─── SOURCE MATERIAL

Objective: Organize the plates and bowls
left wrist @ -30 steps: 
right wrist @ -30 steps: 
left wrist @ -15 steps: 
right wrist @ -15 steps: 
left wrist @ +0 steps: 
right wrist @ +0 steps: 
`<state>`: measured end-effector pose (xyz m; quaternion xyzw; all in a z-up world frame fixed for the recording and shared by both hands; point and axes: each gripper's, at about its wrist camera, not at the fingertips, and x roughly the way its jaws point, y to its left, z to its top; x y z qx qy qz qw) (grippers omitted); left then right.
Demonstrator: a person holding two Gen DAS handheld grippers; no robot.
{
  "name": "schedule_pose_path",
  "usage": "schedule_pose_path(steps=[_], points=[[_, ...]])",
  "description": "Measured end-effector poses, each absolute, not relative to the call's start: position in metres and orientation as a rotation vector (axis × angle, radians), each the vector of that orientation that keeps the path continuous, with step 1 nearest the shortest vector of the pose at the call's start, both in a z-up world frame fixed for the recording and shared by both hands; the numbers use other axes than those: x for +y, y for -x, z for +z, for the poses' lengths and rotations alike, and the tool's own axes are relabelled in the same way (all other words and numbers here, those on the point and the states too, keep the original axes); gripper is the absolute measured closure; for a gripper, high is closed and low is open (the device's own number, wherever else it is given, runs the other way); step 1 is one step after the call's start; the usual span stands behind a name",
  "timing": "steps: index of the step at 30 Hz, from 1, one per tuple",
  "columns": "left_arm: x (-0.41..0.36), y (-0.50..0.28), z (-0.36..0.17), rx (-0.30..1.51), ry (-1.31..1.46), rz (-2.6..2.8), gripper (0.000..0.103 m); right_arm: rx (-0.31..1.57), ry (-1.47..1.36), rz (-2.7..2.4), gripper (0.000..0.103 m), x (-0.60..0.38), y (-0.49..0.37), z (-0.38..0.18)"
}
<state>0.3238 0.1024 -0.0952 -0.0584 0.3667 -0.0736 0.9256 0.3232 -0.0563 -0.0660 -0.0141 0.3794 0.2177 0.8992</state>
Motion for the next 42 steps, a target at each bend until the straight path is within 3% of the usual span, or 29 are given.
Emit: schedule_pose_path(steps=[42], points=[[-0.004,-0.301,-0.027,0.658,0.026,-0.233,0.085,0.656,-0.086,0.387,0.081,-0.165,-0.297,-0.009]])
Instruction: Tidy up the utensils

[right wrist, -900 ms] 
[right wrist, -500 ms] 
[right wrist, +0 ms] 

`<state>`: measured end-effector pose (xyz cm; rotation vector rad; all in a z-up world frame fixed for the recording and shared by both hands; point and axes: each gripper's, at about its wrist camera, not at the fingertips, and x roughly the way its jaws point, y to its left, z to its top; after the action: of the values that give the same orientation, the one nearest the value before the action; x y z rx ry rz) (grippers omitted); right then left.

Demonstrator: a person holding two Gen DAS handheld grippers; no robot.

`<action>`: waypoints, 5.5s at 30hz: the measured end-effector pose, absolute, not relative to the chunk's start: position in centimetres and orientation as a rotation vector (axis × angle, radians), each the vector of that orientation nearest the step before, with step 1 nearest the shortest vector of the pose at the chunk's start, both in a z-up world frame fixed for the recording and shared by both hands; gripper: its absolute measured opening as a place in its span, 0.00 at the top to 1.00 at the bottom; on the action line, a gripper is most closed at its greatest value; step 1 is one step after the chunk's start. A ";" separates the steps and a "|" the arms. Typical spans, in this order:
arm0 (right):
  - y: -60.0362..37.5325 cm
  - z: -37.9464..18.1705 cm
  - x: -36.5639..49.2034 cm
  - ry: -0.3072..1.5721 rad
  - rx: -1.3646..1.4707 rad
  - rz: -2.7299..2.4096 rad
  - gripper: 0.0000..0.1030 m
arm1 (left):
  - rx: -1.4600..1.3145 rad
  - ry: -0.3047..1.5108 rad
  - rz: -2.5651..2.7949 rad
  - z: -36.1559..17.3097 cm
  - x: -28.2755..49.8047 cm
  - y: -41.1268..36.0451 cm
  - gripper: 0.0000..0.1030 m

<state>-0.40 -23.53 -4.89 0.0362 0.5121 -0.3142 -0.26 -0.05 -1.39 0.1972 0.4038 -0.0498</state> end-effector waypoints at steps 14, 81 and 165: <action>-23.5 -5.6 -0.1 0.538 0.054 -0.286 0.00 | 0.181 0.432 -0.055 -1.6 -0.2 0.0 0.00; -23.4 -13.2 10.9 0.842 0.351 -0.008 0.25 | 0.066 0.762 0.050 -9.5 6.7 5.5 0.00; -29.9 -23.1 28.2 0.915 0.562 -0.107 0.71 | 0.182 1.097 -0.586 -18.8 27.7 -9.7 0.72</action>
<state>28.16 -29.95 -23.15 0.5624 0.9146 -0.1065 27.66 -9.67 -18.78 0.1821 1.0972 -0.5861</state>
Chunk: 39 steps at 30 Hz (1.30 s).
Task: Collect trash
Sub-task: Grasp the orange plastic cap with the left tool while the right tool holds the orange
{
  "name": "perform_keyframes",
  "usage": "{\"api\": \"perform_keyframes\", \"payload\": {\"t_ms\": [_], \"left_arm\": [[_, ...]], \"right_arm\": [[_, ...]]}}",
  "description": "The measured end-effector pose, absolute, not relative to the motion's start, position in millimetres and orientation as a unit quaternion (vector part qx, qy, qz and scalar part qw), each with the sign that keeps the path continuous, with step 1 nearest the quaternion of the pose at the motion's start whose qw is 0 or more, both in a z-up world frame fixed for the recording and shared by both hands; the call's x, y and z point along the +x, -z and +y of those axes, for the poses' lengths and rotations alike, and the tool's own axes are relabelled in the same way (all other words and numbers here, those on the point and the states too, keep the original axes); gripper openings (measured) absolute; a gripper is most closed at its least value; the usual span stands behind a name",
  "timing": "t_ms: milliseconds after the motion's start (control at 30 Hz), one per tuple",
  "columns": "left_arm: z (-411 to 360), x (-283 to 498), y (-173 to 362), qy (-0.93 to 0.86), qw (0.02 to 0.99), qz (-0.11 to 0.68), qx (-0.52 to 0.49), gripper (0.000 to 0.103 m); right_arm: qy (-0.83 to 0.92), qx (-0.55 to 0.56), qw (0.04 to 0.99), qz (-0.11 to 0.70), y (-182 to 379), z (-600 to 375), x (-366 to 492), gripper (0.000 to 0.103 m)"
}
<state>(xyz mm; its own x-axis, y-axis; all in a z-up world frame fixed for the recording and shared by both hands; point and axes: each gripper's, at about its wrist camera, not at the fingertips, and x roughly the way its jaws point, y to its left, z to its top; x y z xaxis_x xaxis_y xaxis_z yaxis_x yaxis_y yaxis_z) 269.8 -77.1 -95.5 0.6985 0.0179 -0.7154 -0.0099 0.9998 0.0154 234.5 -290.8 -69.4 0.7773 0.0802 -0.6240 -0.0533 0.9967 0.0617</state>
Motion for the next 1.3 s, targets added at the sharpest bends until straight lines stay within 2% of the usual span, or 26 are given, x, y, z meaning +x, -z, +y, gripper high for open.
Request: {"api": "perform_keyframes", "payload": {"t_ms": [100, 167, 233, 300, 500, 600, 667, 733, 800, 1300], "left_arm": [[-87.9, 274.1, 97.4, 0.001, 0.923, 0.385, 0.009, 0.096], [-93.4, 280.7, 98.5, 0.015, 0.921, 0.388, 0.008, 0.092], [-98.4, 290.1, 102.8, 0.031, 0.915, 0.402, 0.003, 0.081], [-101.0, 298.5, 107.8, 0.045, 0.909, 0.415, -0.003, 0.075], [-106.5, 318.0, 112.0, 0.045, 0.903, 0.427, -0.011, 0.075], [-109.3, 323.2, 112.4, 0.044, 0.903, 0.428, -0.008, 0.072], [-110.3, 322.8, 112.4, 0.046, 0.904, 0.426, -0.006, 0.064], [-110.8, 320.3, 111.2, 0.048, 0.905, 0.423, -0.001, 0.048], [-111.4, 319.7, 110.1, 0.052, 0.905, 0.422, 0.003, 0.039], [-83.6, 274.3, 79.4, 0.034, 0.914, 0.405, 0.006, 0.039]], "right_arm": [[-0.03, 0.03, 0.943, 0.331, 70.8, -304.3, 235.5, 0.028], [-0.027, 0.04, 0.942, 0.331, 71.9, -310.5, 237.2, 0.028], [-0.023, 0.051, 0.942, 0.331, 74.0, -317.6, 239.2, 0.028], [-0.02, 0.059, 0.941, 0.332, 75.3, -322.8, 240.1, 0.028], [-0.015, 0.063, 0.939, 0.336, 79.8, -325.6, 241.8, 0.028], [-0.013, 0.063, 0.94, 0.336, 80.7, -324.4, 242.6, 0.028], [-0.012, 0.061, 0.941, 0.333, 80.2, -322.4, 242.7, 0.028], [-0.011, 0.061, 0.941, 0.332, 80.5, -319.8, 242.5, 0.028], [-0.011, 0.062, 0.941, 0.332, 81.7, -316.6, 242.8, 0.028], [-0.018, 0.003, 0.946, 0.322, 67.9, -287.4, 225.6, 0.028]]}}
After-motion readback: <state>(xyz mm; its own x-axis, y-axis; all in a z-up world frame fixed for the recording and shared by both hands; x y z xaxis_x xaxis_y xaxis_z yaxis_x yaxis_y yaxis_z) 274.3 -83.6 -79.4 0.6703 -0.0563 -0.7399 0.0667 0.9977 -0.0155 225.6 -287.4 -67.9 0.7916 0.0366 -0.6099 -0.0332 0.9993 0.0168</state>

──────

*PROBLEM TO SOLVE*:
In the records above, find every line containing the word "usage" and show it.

*SOLVED EXERCISE*:
  "usage": "schedule_pose_path(steps=[_], points=[[_, ...]])",
  "usage": "{\"api\": \"perform_keyframes\", \"payload\": {\"t_ms\": [_], \"left_arm\": [[_, ...]], \"right_arm\": [[_, ...]]}}",

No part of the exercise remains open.